GPU What are the proper thread dimensions for a compute shader with a very large work load?

I'm working on a heightmap erosion compute shader in unity, where each point on the map is eroded separately. This is working well for small maps, but the project I'm working on requires 4096x4096 maps. This means 4096^2 = 16777216 points to simulate. With the default thread dimensions of [64,1,1], this creates 262144 thread groups, way more than the allowed limit of 65535.

My question is:
Can I simply raise the thread dimensions, and what do I have to consider in terms of performance when I do? Is it maybe possible to simply run the shader multiple times, with different ranges of heightmap coordinates?

This is my first time working with shaders. The tutorials I've seen online quickly go too in depth into gpu hardware specifications, so I didn't pick up much from that.

Solution

With 64x64 threads per work group, you can Dispatch 64x64 work groups to do what you need : remember that 64x64 threads will be invoked for each work group you dispatch, so you will have 64x64 work groups x 64x64 threads = 4096 workgroups x 4096 threads executed.

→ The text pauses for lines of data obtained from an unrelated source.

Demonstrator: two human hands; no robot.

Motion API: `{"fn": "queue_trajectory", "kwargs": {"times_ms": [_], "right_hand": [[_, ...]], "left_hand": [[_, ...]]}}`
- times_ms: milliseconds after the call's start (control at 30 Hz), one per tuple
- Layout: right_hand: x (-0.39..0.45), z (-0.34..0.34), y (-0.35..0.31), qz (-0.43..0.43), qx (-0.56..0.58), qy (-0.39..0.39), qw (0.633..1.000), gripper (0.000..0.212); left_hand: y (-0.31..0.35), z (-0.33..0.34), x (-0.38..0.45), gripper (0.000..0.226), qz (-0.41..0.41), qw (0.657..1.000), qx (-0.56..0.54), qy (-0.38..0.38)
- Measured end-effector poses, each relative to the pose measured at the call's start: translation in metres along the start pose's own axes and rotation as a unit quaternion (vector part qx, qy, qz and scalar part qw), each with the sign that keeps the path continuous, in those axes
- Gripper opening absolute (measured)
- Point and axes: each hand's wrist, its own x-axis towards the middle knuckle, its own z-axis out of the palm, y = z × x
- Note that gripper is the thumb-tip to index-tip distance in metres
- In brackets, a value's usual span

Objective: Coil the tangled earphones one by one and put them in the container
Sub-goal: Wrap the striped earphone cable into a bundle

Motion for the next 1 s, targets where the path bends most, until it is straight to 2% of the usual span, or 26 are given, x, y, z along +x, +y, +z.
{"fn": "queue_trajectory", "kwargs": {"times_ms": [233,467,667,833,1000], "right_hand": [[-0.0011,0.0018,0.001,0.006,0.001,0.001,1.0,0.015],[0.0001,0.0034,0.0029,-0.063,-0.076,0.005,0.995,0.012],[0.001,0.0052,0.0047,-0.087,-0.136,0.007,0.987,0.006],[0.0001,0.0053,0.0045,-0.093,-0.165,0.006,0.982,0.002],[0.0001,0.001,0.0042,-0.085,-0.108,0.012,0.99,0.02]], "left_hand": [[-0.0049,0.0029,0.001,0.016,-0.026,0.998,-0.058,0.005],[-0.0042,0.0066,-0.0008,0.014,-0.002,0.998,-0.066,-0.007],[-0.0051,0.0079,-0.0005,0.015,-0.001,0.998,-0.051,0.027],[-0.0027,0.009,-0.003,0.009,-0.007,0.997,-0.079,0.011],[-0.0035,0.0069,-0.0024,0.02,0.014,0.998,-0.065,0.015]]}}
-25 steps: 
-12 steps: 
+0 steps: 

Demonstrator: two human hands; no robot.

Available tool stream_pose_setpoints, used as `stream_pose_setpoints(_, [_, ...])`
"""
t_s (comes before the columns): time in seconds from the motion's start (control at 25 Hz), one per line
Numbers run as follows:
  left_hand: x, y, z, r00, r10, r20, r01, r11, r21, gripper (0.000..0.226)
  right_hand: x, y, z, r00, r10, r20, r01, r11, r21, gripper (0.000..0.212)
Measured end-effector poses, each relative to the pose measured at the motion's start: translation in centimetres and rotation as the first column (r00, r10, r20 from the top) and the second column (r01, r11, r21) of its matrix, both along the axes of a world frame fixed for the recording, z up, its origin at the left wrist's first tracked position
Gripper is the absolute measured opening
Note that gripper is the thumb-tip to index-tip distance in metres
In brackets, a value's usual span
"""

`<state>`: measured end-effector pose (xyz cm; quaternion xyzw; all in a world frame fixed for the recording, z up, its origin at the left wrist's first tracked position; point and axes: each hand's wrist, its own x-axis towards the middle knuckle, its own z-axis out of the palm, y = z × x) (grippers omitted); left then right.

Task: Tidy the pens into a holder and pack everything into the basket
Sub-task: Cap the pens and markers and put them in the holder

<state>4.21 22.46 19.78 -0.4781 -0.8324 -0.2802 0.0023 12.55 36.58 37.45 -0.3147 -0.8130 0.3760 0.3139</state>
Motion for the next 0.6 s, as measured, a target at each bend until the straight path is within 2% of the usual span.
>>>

computeShader.Dispatch(computeShader.FindKernel("kernel"), 64, 64, 1);

[numthreads(64, 64, 1)]
void kernel(uint3 id : SV_DispatchThreadID)
{
    // ...
    // 0 <= id.x < 4096
    // 0 <= id.y < 4096
}

As for the performance implication, the general answer is "try it out !" : run your kernel with different sizes for threads and work groups. The results may vary depending on your computations and on your hardware.

But, in case you need to bypass the 65535 limit, you can use DispatchIndirect. Basically, it's the same as Dispatch but the arguments are passed through a ComputeBuffer.

ComputeBuffer argsBuffer = new ComputeBuffer(3, sizeof(uint), ComputeBufferType.IndirectArguments);
uint[] args = { 64, 64, 1 }; // work groups
argsBuffer.SetData(args);
computeShader.DispatchIndirect(computeShader.FindKernel("kernel"), argsBuffer);

Ps : working on a GPU requires understanding its architecture because (1) you work at a low level, close to the hardware and many of the features you work with are actually hardware implemented (e.g. textures); (2) you want to make the best performances out of your programs (e.g. make best use of blocks and warps and cache ...) ;)